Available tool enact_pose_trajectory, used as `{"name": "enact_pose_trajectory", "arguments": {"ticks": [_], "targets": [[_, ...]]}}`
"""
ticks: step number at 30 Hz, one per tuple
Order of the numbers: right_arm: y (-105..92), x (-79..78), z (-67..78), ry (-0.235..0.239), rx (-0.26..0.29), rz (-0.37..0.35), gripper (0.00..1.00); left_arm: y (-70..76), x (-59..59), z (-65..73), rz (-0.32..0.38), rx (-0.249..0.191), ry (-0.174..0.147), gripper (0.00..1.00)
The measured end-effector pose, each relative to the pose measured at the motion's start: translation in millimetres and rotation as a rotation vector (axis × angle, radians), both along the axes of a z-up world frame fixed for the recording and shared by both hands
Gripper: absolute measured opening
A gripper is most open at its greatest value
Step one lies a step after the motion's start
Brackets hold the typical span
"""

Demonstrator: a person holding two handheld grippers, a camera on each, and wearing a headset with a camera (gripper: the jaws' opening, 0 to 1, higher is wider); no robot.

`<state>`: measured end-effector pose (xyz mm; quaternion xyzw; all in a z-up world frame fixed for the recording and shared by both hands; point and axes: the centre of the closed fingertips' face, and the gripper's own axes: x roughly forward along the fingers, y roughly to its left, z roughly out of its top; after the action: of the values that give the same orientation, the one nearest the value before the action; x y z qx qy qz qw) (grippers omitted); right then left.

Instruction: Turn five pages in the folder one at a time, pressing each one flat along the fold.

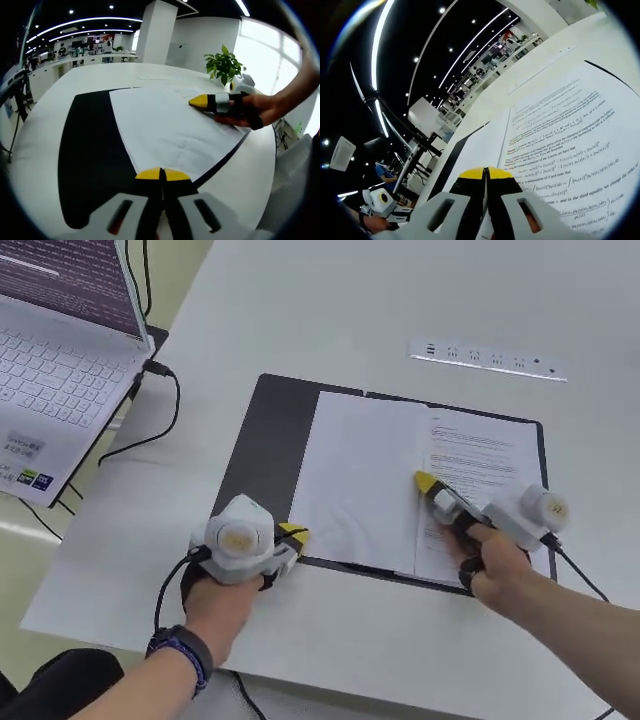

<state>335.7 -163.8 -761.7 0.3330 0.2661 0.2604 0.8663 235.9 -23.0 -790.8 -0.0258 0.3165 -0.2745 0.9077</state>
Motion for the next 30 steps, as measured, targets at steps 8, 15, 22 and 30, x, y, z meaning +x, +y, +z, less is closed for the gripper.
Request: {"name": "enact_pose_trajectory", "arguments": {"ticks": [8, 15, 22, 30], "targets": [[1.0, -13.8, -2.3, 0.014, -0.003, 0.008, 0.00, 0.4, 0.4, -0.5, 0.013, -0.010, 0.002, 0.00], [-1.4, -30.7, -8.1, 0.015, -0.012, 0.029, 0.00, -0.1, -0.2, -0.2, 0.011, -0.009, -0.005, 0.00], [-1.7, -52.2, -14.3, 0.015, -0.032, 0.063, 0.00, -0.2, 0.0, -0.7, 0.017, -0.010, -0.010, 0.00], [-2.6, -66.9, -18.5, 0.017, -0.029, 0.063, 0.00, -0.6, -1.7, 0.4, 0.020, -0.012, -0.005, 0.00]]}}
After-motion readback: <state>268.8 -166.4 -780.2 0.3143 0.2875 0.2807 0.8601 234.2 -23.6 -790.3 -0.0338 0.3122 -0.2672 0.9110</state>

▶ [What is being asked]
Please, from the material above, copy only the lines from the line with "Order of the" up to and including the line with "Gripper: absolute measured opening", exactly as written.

▶ [Your solution]
Order of the numbers: right_arm: y (-105..92), x (-79..78), z (-67..78), ry (-0.235..0.239), rx (-0.26..0.29), rz (-0.37..0.35), gripper (0.00..1.00); left_arm: y (-70..76), x (-59..59), z (-65..73), rz (-0.32..0.38), rx (-0.249..0.191), ry (-0.174..0.147), gripper (0.00..1.00)
The measured end-effector pose, each relative to the pose measured at the motion's start: translation in millimetres and rotation as a rotation vector (axis × angle, radians), both along the axes of a z-up world frame fixed for the recording and shared by both hands
Gripper: absolute measured opening

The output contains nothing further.